Muestra de cine polaco en Sevilla: "Piąta pora roku"

Author: Angelus / Etiquetas: , ,


La segunda entrega del ciclo cinematográfico polaco tuvo lugar ayer lunes 25 con la proyección de "Piąta pora roku" ("La quinta estación del año" de 2012), firmada por Jerzy Domaracki, y supuso un contrapunto sabio y necesario, en la Programación de la Muestra, al dramatismo, estatismo y sobriedad de la película anterior, "Pręgi".

El filme se plantea como una "road movie made in Poland" desenfadada y sentimental. Una pareja anciana: ella, recién enviudada de un artista y expulsada del hogar por el hijastro, él, exminero, amante de las palomas y trompetista aficionado, inicia un largo peregrinaje, junto a las cenizas del marido difunto (¡en un termo!), desde la Silesia profunda en busca del mar, donde deben reposar los restos incinerados. En ese trayecto conjunto en coche se produce una previsible transformación en el ánimo de la mujer, desde el inicial rechazo al hombre por su vulgaridad al enamoramiento; para ello han debido transitar diversas estaciones en el camino: la rivalidad automovilística con prepotentes turistas alemanes, el robo a manos de una joven autoestopista, el encuentro familiar largamente postergado de la mujer (había huido del hogar con un hombre casado), la rocambolesca asistencia a un parto, el encuentro hippie con moteros, un accidente que les obliga a pernoctar en la granja de un alcohólico, incluso hasta el amago de infarto del hombre, para ya finalmente arribar al mar, donde un peculiar Caronte espera a la mujer para iniciar el viaje definitivo. 

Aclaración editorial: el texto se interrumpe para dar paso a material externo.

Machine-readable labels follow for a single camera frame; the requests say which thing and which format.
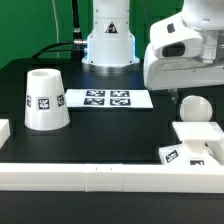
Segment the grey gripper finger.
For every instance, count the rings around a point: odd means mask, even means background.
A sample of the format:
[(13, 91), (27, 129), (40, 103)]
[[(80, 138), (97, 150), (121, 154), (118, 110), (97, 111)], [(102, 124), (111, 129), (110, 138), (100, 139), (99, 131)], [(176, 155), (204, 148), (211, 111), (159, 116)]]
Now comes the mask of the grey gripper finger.
[(171, 99), (172, 99), (173, 103), (177, 104), (178, 99), (179, 99), (178, 90), (177, 89), (169, 89), (168, 92), (171, 96)]

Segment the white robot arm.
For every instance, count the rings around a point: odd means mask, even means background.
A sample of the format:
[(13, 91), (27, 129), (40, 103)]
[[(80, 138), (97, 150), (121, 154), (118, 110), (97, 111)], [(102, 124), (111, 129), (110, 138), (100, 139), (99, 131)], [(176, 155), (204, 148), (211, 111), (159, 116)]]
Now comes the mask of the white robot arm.
[(130, 0), (93, 0), (93, 30), (83, 67), (117, 73), (143, 65), (149, 90), (224, 84), (224, 0), (184, 0), (182, 10), (150, 27), (143, 59), (129, 30)]

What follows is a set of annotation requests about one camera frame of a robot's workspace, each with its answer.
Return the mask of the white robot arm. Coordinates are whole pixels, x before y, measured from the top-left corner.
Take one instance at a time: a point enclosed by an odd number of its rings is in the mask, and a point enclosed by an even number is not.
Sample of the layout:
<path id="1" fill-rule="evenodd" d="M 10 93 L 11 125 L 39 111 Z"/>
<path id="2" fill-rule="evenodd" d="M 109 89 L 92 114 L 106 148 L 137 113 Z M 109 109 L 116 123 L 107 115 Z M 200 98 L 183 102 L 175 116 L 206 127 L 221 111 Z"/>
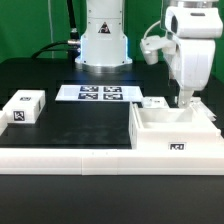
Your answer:
<path id="1" fill-rule="evenodd" d="M 179 87 L 178 105 L 186 107 L 194 92 L 208 83 L 215 40 L 222 35 L 219 0 L 162 0 L 156 25 L 165 35 L 145 34 L 140 48 L 149 65 L 162 53 L 169 75 Z M 123 32 L 124 0 L 86 0 L 87 28 L 81 36 L 78 68 L 96 73 L 114 72 L 132 64 Z"/>

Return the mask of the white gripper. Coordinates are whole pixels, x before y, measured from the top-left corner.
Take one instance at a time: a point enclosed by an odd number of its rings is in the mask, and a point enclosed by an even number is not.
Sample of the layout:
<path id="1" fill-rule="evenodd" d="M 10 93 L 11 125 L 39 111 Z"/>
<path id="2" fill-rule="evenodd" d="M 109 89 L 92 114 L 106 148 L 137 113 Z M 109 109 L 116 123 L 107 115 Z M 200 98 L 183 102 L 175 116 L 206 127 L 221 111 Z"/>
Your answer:
<path id="1" fill-rule="evenodd" d="M 178 39 L 177 46 L 171 67 L 182 89 L 178 96 L 178 107 L 187 108 L 193 91 L 203 90 L 208 83 L 215 53 L 215 41 Z"/>

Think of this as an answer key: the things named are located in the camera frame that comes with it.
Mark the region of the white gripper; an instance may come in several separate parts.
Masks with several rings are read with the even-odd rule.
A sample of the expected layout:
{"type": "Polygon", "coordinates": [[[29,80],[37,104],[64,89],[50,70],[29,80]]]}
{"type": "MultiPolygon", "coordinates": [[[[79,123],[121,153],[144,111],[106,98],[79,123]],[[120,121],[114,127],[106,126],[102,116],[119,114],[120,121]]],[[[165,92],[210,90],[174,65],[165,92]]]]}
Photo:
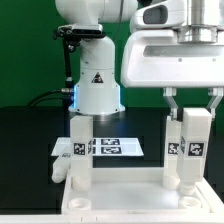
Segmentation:
{"type": "Polygon", "coordinates": [[[121,82],[125,87],[164,88],[163,97],[172,120],[182,121],[175,88],[209,88],[206,109],[212,119],[224,97],[224,32],[218,42],[179,43],[173,30],[141,30],[124,48],[121,82]]]}

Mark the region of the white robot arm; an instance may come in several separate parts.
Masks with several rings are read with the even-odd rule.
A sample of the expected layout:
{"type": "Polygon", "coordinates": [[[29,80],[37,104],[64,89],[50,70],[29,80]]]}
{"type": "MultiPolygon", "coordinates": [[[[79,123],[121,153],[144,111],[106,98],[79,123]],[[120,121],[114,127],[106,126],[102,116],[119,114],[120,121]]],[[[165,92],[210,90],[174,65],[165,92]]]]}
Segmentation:
{"type": "Polygon", "coordinates": [[[224,0],[55,0],[67,23],[55,35],[81,50],[72,113],[108,117],[125,110],[120,88],[206,88],[214,112],[224,98],[224,0]]]}

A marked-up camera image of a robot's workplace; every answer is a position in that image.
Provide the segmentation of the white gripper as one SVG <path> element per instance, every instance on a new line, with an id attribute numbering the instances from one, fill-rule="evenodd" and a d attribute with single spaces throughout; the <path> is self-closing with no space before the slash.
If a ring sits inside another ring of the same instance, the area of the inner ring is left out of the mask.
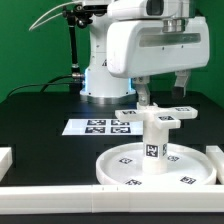
<path id="1" fill-rule="evenodd" d="M 134 78 L 141 106 L 150 104 L 148 76 L 176 71 L 172 97 L 181 99 L 191 75 L 188 69 L 204 67 L 209 61 L 204 17 L 189 19 L 184 32 L 164 33 L 162 29 L 161 20 L 138 20 L 114 22 L 107 32 L 107 68 L 114 77 Z"/>

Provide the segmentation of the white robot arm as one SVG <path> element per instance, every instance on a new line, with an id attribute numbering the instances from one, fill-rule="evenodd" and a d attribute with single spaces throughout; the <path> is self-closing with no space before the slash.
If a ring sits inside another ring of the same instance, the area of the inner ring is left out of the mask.
<path id="1" fill-rule="evenodd" d="M 90 65 L 81 96 L 99 104 L 136 98 L 150 102 L 152 75 L 173 72 L 172 90 L 182 98 L 191 70 L 207 65 L 210 53 L 206 19 L 194 0 L 84 0 L 93 14 Z"/>

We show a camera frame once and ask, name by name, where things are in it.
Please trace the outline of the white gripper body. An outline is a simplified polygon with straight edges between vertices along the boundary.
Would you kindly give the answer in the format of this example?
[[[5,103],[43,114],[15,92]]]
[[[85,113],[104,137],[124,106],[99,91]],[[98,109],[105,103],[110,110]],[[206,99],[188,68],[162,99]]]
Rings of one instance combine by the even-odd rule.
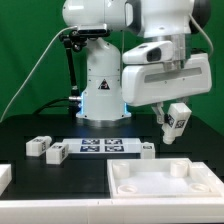
[[[211,70],[206,53],[194,54],[181,70],[166,72],[162,64],[127,66],[122,96],[130,106],[142,106],[209,92]]]

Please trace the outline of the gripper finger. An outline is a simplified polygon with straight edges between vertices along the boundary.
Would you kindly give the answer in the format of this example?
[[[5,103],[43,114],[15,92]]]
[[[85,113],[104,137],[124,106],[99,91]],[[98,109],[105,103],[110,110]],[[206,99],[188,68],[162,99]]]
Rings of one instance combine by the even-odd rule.
[[[176,99],[177,103],[188,104],[188,101],[189,101],[189,97],[181,97],[181,98]]]
[[[151,108],[156,115],[158,124],[165,123],[165,112],[163,111],[163,106],[164,104],[162,102],[154,103],[151,105]]]

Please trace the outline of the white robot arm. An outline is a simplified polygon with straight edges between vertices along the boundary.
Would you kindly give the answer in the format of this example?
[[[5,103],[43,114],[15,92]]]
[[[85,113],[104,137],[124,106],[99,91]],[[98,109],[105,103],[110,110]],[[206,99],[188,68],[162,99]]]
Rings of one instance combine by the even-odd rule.
[[[160,104],[211,89],[208,55],[190,46],[211,15],[210,0],[66,0],[70,46],[87,51],[87,87],[77,119],[111,126],[129,106]]]

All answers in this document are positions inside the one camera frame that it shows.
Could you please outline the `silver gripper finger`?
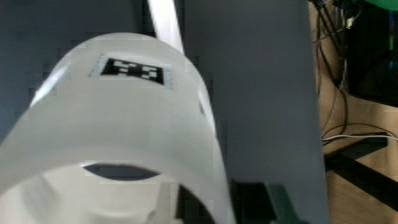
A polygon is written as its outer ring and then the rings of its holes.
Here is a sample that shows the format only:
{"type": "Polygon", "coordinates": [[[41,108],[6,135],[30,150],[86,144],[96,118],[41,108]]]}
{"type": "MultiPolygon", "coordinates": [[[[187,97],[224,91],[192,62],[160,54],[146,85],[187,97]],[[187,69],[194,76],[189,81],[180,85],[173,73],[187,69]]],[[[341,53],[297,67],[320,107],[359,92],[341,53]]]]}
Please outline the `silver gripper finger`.
{"type": "Polygon", "coordinates": [[[238,224],[309,224],[283,185],[231,181],[231,200],[238,224]]]}

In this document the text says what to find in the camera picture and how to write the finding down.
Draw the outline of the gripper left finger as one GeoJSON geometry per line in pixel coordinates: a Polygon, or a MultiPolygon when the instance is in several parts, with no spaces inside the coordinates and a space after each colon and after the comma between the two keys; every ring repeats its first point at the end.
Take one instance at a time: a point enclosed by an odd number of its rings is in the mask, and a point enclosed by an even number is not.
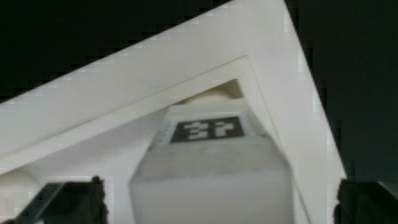
{"type": "Polygon", "coordinates": [[[14,224],[109,224],[103,179],[52,182],[34,196],[14,224]]]}

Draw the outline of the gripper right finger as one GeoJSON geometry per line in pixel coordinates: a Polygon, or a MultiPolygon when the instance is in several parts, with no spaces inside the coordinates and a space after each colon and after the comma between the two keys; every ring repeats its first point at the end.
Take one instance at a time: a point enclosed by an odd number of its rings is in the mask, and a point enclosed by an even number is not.
{"type": "Polygon", "coordinates": [[[341,180],[334,224],[398,224],[398,183],[341,180]]]}

Una apretada sucesión de escenas (etapas de la travesía) con un denominador común: el suave tono de comedia. Todo ello sostenido por un eficiente actor, Marian Dziędziel y  una actriz glamurosa, Ewa Wiśniewska. La mirada del director es diáfana y nada pretenciosa, subraya los elementos sentimentales (sobre todo al final) e intercala episodios paródicos por medio del personaje del amigo palomero del protagonista. La puesta en escena, así como la fotografía son correctas, mientras que la omnipresente música acusa cierta ramplonería: tiene un marcado tono verbenero que amenaza con arruinar algunas escenas.

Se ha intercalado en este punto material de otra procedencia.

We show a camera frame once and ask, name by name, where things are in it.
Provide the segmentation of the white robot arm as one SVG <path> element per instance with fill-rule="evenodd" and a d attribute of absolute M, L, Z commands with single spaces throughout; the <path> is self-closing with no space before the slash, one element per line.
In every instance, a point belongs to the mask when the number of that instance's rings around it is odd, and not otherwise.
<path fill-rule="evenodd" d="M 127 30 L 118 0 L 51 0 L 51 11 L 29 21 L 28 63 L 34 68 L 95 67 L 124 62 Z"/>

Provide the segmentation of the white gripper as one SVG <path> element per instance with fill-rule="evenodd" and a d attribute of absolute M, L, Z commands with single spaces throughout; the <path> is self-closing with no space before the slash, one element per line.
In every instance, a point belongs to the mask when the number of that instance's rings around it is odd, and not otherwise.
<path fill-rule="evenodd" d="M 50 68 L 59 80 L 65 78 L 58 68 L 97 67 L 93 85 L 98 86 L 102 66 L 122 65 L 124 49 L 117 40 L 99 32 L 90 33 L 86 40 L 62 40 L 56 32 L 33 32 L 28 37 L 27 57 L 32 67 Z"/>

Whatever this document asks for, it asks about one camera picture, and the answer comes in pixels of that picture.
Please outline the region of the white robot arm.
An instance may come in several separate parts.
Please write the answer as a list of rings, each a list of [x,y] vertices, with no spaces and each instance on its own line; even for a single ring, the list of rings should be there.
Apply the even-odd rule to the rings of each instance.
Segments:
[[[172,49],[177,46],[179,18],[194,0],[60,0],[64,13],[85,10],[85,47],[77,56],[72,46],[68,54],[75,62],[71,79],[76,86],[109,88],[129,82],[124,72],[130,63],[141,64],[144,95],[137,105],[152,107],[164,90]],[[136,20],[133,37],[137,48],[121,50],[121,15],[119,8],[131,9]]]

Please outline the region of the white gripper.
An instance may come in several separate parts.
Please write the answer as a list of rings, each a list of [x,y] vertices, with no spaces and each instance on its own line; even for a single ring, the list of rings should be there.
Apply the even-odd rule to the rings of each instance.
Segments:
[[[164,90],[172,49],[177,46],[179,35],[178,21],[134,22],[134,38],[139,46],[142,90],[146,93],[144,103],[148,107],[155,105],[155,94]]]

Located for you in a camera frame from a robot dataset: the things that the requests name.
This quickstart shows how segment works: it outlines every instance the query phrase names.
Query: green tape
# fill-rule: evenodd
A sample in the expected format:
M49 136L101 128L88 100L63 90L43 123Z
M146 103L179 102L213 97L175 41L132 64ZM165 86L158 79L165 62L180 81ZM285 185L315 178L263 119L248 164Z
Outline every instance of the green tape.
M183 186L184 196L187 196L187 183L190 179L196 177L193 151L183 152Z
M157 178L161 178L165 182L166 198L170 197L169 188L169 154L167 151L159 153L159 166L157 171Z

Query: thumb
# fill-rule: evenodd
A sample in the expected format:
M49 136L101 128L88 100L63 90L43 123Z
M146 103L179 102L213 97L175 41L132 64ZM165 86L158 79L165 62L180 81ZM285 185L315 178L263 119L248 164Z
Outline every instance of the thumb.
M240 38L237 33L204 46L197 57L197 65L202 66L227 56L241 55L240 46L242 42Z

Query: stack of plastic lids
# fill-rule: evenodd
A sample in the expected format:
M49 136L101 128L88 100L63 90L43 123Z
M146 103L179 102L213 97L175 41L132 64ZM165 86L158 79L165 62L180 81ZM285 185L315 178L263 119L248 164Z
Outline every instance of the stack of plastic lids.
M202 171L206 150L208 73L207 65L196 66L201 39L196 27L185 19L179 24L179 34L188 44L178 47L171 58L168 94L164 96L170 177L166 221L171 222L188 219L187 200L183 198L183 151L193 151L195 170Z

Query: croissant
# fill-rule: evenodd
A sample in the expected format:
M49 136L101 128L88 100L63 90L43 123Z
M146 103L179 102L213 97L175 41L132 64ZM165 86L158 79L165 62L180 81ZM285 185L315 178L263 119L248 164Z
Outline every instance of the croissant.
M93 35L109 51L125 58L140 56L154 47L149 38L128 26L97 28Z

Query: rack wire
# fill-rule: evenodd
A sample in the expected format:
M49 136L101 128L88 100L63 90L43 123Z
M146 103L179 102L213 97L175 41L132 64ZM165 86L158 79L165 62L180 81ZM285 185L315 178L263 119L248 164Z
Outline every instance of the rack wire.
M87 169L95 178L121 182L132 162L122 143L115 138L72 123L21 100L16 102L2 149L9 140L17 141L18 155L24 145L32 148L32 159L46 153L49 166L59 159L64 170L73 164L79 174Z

En conjunto, una película amable y relajada, que da una imagen sabia de la Polonia reciente, al tiempo que muestra pinceladas de la época comunista y que continúa la buena racha comenzada por "Pręgi". La sala se nutrió de un número de espectadores más que aceptable y tan solo criticar algunos errores en los subtítulos, como el que hace referencia a Caronte, traducido como ¡Charon!

2 comentarios:

Licantropunk dijo...

Bueno, pues esta parece más interesante, siempre que no caiga en la sensiblería del cine geriátrico.
Saludos.

Angelus dijo...

No es sensiblera, aunque sí un poco inocente. En todo caso, obra más que aceptable. ¡Lástima de la banda sonora! Saludos.